# Work instruction
Give the number of lines in the data that contain "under", and nothing more.

# Data excerpts
-------
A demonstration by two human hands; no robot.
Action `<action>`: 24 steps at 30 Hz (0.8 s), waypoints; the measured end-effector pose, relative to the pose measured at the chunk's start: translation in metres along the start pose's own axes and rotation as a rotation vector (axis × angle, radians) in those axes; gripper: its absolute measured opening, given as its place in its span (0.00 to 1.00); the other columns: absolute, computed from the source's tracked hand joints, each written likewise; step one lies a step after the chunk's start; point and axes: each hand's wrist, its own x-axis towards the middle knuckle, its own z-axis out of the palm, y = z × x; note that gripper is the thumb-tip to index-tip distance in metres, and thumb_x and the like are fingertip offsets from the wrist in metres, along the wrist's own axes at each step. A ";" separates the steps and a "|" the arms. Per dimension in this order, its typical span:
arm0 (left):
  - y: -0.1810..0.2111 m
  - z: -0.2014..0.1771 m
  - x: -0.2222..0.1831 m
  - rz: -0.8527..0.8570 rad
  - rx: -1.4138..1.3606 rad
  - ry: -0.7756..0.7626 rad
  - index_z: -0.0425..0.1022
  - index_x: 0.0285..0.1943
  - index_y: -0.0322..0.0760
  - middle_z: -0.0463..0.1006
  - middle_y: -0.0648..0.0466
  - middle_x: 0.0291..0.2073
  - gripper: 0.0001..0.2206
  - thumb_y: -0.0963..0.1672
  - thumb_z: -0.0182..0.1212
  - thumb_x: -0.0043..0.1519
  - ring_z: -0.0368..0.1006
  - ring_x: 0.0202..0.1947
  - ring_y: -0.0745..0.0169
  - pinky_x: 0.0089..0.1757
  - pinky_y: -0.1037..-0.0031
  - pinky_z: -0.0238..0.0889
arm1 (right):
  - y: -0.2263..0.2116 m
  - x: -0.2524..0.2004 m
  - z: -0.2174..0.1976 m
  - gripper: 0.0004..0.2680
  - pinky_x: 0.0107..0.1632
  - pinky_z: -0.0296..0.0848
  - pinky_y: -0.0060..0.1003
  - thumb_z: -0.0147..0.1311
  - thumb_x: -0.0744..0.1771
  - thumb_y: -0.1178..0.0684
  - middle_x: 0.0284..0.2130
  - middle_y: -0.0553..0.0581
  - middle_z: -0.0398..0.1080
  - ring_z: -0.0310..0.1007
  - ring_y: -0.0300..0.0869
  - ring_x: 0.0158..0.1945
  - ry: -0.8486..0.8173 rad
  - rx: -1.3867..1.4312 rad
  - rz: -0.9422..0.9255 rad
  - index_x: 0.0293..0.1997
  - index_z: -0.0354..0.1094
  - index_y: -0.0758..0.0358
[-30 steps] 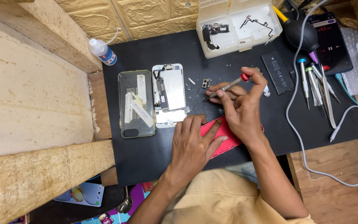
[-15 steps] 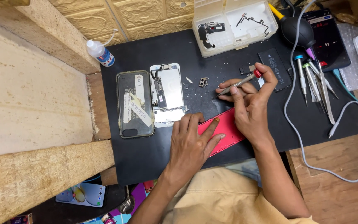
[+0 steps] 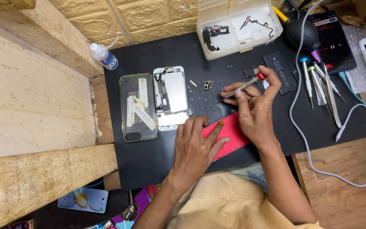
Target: Inspecting and assembling internal components of a mobile phone using a screwdriver and manual placement.
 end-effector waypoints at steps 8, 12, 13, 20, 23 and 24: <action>0.001 -0.002 0.001 0.013 -0.001 0.009 0.79 0.53 0.40 0.70 0.46 0.45 0.16 0.52 0.64 0.65 0.66 0.45 0.49 0.40 0.62 0.58 | -0.002 -0.001 0.000 0.17 0.52 0.83 0.40 0.42 0.73 0.62 0.43 0.73 0.72 0.80 0.53 0.44 0.067 0.041 0.040 0.67 0.36 0.57; 0.000 -0.004 0.000 0.009 -0.059 0.029 0.78 0.53 0.40 0.70 0.46 0.46 0.15 0.51 0.64 0.65 0.65 0.44 0.49 0.41 0.62 0.58 | -0.016 -0.003 -0.004 0.17 0.51 0.83 0.39 0.47 0.73 0.65 0.40 0.75 0.74 0.80 0.51 0.44 0.204 0.063 0.024 0.61 0.39 0.56; 0.001 -0.007 0.002 0.014 -0.061 0.022 0.78 0.53 0.40 0.70 0.46 0.46 0.15 0.51 0.64 0.65 0.65 0.44 0.49 0.41 0.62 0.58 | -0.020 -0.007 -0.007 0.17 0.51 0.83 0.39 0.47 0.73 0.65 0.40 0.75 0.74 0.80 0.51 0.44 0.212 0.063 0.028 0.61 0.39 0.56; 0.001 -0.002 -0.001 -0.101 -0.103 0.041 0.76 0.53 0.35 0.73 0.49 0.44 0.13 0.47 0.59 0.67 0.67 0.44 0.50 0.41 0.62 0.58 | -0.010 -0.063 -0.039 0.16 0.41 0.80 0.34 0.55 0.70 0.68 0.40 0.77 0.74 0.76 0.49 0.34 0.407 0.106 0.115 0.50 0.44 0.57; 0.000 0.001 0.001 -0.091 -0.101 0.078 0.79 0.50 0.35 0.73 0.51 0.40 0.09 0.43 0.62 0.65 0.68 0.43 0.50 0.38 0.64 0.56 | 0.005 -0.090 -0.051 0.14 0.42 0.84 0.34 0.60 0.67 0.68 0.40 0.74 0.75 0.80 0.46 0.35 0.454 0.127 0.204 0.45 0.52 0.63; 0.001 0.002 0.002 -0.083 -0.118 0.109 0.81 0.47 0.33 0.73 0.51 0.36 0.07 0.40 0.65 0.62 0.69 0.43 0.50 0.37 0.66 0.56 | 0.010 -0.099 -0.054 0.13 0.41 0.84 0.31 0.63 0.65 0.68 0.40 0.71 0.77 0.82 0.42 0.36 0.467 0.099 0.251 0.42 0.56 0.67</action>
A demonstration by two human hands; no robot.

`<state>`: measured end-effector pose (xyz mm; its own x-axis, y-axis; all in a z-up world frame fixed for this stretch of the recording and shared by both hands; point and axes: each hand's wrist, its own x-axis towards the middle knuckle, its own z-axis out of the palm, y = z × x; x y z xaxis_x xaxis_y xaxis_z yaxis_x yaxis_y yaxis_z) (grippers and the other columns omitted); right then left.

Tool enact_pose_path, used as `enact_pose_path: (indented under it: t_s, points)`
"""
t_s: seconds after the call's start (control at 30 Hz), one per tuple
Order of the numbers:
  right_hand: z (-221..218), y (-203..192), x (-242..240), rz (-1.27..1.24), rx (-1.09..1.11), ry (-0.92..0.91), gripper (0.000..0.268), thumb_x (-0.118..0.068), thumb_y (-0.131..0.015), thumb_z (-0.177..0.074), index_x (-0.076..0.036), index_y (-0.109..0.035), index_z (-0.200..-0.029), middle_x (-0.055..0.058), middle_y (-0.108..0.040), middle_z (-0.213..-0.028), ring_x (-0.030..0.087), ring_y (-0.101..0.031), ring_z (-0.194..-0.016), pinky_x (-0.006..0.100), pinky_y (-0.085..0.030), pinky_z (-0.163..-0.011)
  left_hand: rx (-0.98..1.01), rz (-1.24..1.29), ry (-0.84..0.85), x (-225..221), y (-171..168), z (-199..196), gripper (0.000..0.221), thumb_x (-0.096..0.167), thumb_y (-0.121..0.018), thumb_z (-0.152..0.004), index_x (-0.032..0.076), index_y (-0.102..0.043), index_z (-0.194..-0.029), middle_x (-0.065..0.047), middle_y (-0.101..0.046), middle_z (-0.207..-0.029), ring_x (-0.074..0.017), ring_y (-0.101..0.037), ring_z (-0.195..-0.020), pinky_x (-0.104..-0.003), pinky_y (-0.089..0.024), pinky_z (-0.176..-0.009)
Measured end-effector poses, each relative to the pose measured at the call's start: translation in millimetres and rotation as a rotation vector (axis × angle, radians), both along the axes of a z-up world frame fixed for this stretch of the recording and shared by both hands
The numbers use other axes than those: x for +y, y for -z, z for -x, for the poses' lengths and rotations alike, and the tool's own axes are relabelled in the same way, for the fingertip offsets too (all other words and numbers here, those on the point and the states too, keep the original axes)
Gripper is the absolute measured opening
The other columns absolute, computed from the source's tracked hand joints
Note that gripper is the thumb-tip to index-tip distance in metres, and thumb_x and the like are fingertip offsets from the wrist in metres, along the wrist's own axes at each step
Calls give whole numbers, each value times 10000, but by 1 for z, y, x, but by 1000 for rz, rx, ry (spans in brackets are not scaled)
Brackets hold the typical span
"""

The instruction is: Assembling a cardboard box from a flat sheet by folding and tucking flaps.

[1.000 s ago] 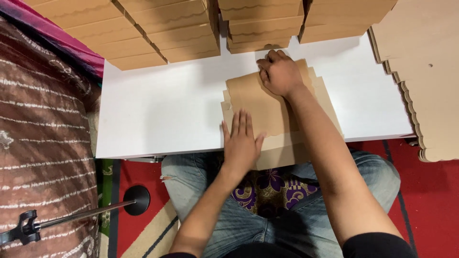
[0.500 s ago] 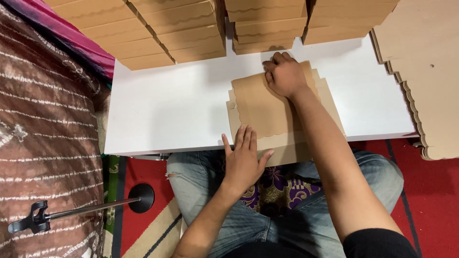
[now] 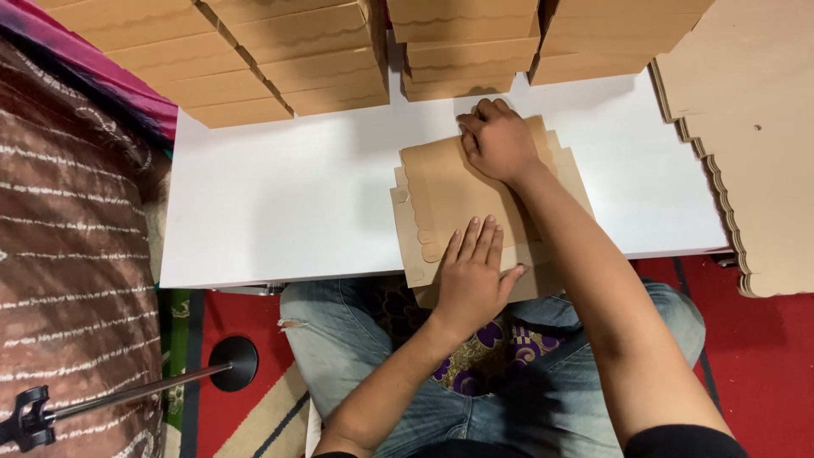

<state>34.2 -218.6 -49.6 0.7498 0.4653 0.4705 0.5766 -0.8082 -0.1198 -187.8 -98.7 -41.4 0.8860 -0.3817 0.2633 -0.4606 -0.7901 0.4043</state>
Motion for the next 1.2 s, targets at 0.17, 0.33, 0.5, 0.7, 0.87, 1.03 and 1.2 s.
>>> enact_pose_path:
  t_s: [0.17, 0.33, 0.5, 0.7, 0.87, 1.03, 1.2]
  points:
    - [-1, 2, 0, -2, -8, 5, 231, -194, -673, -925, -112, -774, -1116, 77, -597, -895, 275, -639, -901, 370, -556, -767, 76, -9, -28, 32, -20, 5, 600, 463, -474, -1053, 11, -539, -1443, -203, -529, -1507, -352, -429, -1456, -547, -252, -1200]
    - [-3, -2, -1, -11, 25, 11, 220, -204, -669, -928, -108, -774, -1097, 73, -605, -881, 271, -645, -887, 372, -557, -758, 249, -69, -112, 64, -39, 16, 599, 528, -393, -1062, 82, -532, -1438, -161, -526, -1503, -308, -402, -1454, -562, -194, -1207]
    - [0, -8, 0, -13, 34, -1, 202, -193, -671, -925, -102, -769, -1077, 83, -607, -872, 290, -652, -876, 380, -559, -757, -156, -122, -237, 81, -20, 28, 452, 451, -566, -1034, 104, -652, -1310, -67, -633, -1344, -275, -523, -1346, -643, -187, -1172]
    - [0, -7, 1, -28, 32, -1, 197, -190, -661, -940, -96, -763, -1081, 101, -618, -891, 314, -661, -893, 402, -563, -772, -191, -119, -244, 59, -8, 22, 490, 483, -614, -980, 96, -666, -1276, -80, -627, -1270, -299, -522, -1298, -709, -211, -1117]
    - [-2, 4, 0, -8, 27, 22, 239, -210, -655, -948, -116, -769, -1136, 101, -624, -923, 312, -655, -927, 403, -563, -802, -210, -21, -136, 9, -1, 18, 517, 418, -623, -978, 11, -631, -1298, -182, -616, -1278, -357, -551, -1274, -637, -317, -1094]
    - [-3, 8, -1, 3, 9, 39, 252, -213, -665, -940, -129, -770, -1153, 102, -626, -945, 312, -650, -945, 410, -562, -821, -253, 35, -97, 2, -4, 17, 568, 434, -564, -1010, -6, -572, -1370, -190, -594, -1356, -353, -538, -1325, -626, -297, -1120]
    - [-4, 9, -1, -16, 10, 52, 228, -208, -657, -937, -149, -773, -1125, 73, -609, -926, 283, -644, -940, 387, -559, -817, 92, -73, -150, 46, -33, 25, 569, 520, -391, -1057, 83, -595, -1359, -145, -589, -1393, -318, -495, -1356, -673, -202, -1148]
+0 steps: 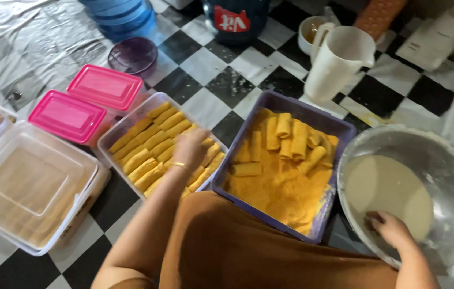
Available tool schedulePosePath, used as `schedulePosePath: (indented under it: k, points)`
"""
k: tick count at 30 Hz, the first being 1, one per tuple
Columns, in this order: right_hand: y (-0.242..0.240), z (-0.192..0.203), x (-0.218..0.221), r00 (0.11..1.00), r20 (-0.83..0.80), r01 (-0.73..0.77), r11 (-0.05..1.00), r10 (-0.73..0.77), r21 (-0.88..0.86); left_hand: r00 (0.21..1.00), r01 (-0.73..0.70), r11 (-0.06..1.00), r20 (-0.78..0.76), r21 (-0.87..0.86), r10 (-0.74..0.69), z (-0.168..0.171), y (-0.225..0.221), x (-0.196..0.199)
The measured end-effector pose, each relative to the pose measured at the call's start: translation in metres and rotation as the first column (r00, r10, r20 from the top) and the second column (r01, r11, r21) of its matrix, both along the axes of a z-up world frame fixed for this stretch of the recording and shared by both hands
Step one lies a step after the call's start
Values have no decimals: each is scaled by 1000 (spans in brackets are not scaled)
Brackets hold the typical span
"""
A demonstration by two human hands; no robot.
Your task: The person is breading snacks by dipping them into a liquid batter and then coating them in a yellow powder.
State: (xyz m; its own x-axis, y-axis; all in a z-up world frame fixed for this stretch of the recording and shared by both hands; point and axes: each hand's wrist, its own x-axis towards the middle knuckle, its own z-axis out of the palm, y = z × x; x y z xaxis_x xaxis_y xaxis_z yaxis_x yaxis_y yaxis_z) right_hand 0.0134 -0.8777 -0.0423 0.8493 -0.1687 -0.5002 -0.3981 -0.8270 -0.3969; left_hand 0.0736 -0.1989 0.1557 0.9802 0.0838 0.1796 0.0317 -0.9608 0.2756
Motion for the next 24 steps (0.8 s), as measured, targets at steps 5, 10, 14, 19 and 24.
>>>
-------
# Solved problem
2